• [Assigned task]: State how many lines of the data below hold the string "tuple", giving nothing but the number.

------------------------------------------------------------------------

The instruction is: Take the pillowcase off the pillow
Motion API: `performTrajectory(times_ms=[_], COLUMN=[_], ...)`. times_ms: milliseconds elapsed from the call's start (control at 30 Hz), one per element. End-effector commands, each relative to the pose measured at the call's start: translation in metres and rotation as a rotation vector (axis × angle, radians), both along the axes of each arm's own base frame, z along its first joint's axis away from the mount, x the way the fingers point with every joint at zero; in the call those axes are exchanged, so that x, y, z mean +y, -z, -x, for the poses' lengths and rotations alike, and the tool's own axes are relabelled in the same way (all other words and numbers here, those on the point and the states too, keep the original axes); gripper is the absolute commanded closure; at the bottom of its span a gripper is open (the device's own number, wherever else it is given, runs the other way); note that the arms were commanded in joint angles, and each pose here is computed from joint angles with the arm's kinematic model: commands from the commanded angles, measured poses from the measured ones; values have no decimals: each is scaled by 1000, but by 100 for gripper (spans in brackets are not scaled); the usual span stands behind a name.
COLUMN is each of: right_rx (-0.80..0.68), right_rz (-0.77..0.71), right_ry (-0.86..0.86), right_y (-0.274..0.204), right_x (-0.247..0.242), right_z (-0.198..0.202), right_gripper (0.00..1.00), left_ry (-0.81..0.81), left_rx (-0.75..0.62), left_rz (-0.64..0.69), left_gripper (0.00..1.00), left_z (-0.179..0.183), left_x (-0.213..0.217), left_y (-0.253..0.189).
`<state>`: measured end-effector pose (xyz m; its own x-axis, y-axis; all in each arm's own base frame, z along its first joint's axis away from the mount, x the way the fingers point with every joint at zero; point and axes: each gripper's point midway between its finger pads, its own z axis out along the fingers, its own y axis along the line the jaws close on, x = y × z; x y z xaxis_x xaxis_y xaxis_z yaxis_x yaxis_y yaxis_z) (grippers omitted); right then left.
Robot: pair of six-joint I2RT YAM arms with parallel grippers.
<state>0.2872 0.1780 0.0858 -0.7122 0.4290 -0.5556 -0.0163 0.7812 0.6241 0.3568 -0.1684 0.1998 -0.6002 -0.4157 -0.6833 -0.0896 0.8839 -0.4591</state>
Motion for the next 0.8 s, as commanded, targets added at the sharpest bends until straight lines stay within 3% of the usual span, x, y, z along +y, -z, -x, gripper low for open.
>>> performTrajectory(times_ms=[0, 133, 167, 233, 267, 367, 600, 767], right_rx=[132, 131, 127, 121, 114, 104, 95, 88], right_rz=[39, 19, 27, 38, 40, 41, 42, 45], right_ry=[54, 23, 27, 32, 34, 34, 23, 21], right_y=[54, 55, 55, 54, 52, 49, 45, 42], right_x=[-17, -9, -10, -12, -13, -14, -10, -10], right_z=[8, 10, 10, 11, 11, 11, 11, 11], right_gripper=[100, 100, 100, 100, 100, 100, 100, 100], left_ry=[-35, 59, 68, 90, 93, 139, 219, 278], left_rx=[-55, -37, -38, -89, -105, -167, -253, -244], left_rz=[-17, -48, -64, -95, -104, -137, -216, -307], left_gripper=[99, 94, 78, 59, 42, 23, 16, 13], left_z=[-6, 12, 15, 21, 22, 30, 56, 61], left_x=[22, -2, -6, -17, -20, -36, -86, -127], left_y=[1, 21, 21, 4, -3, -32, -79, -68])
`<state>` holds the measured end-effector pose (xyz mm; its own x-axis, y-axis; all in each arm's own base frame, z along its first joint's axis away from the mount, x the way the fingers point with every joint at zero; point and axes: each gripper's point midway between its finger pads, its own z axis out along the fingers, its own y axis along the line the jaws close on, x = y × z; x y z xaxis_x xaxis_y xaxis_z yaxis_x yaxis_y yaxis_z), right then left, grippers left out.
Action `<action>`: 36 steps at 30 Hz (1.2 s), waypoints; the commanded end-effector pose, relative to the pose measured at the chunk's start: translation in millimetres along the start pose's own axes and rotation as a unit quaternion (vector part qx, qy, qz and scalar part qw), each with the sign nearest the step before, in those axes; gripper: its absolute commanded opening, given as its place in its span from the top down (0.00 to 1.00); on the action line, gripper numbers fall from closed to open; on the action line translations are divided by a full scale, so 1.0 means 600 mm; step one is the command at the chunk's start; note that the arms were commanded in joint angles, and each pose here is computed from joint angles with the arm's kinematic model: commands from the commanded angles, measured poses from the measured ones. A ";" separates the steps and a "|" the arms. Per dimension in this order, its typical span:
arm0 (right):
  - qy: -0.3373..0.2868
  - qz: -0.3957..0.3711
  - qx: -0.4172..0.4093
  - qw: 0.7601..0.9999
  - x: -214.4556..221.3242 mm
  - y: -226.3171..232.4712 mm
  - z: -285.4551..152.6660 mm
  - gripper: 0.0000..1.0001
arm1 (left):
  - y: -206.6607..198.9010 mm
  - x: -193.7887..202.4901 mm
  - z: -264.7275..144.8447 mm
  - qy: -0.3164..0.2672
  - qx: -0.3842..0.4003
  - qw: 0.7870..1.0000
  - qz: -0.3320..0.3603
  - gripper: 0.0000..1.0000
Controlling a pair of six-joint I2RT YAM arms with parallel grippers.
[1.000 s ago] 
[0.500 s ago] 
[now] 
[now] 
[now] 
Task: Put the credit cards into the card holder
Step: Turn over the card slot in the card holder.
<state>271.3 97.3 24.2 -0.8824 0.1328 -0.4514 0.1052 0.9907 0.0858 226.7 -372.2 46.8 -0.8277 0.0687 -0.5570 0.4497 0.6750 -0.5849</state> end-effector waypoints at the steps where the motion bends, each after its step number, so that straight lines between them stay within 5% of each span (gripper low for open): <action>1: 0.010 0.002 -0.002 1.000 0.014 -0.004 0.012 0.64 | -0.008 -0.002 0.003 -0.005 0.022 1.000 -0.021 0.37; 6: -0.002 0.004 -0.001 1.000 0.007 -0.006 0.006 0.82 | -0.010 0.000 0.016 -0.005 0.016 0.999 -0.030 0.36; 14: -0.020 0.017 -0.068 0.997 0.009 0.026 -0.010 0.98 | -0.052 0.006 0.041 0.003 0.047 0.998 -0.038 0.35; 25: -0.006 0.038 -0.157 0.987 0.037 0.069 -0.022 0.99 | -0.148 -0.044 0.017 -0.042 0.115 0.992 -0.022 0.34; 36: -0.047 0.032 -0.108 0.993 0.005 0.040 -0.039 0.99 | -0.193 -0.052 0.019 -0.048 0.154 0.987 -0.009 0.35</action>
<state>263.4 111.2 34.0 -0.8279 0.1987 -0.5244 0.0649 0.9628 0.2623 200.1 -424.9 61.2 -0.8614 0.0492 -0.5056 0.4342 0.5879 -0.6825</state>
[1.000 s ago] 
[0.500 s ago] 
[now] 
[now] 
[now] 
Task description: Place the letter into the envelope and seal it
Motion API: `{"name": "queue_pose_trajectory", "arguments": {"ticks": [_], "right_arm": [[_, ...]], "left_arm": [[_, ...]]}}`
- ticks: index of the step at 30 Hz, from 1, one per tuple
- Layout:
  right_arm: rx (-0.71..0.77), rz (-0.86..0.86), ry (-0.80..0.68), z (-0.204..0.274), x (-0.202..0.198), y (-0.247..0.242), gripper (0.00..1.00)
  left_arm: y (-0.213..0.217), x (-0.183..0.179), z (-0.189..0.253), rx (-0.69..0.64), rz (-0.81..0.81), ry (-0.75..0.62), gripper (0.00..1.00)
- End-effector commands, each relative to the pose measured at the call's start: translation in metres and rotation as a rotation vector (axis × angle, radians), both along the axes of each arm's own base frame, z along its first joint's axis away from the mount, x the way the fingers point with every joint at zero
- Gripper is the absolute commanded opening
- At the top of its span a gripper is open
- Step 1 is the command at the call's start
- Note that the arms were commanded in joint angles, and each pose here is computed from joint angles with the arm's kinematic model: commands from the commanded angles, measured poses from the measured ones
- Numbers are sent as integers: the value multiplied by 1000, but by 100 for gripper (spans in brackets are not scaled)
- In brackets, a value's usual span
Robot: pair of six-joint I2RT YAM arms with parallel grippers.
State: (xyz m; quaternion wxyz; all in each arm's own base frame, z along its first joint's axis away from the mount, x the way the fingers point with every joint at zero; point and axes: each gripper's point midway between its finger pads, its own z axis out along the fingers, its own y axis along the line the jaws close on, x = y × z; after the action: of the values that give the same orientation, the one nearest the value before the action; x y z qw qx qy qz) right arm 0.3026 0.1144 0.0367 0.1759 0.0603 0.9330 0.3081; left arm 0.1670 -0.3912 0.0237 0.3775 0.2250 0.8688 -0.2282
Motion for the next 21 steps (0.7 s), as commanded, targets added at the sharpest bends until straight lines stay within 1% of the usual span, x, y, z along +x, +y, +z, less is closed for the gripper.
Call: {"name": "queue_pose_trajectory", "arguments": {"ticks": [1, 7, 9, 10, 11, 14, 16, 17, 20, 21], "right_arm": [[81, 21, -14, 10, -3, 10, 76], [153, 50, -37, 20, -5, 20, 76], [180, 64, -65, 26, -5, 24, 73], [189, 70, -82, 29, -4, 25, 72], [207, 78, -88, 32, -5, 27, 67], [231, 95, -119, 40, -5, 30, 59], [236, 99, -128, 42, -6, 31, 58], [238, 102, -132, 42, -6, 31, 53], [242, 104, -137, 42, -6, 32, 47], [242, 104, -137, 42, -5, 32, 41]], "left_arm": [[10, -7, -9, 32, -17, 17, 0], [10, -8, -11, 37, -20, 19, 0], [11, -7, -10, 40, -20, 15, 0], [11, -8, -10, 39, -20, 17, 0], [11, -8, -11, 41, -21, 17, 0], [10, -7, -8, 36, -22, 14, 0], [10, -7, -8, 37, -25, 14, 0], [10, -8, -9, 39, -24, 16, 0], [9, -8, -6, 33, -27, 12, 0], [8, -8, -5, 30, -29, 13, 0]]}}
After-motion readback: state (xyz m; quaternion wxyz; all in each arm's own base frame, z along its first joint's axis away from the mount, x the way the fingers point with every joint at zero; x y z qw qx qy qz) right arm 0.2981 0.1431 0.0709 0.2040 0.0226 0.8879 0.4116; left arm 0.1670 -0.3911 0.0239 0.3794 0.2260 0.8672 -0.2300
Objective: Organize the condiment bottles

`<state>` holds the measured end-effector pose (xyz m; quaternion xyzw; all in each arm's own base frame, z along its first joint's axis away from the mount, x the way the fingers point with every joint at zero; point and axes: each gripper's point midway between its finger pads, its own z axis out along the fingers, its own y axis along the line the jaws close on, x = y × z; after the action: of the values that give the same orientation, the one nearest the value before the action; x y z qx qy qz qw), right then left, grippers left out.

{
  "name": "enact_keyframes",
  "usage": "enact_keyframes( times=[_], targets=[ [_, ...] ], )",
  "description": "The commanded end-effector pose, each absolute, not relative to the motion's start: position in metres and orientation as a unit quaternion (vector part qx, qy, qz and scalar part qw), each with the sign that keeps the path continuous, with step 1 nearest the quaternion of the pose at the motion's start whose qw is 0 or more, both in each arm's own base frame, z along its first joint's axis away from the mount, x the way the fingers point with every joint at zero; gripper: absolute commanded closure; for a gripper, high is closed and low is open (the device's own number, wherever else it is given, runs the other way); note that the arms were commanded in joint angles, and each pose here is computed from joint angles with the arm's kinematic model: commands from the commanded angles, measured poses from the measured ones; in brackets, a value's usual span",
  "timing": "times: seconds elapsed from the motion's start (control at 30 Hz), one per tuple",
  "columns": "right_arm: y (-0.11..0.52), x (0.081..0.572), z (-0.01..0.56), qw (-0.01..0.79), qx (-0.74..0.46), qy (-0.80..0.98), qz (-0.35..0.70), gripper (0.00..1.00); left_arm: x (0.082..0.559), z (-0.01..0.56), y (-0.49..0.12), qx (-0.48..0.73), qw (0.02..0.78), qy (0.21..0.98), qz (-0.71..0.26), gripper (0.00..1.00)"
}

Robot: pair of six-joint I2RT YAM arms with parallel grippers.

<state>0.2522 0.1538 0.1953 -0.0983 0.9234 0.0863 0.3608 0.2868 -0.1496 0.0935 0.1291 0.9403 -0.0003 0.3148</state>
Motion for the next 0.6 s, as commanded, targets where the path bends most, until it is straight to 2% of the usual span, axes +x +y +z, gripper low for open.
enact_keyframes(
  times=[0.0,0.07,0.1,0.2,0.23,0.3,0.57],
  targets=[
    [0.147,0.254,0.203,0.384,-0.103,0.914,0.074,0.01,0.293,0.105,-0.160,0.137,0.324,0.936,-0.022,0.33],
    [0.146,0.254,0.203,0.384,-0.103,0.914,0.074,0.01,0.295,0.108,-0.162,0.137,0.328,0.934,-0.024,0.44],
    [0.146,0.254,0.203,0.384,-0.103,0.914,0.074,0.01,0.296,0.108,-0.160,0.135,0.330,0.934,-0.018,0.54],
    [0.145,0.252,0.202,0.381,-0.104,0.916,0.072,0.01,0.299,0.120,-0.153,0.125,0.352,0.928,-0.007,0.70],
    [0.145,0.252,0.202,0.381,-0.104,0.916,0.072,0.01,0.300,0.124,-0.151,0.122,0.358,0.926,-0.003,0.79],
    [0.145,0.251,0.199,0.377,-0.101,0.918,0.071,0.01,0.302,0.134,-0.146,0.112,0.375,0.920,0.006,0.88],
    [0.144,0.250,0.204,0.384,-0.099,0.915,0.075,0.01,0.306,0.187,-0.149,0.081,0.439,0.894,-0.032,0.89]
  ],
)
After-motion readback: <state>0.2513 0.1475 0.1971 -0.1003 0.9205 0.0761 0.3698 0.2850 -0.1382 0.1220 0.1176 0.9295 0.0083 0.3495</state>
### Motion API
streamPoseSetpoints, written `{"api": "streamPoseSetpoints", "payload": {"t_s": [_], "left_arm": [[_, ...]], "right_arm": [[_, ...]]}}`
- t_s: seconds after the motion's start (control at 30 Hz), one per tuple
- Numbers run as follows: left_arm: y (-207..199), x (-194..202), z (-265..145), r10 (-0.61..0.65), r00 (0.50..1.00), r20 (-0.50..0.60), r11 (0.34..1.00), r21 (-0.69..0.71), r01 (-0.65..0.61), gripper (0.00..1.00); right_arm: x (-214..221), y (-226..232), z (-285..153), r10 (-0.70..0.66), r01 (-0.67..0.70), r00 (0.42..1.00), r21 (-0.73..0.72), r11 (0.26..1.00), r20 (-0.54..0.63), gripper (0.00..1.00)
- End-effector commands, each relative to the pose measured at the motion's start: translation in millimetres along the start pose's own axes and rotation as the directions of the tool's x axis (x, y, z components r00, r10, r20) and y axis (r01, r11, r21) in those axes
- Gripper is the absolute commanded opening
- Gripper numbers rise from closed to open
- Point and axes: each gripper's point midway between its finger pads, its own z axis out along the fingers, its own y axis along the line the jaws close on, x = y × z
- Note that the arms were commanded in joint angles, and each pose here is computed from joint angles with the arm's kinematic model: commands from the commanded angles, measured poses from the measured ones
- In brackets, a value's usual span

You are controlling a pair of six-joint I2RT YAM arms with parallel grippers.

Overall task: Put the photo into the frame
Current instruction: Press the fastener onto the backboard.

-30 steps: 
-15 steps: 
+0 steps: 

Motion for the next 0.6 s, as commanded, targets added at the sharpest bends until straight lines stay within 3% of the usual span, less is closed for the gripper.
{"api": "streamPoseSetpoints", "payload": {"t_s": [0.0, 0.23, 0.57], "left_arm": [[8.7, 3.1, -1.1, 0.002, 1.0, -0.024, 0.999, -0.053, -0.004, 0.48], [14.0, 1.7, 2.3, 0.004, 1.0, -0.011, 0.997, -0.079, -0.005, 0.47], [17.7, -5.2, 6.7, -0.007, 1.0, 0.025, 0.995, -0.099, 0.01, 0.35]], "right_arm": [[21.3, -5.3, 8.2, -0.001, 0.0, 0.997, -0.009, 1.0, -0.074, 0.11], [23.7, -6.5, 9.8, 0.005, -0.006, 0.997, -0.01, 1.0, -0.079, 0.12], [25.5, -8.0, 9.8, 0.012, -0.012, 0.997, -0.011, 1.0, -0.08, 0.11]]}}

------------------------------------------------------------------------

• [Written response]: 3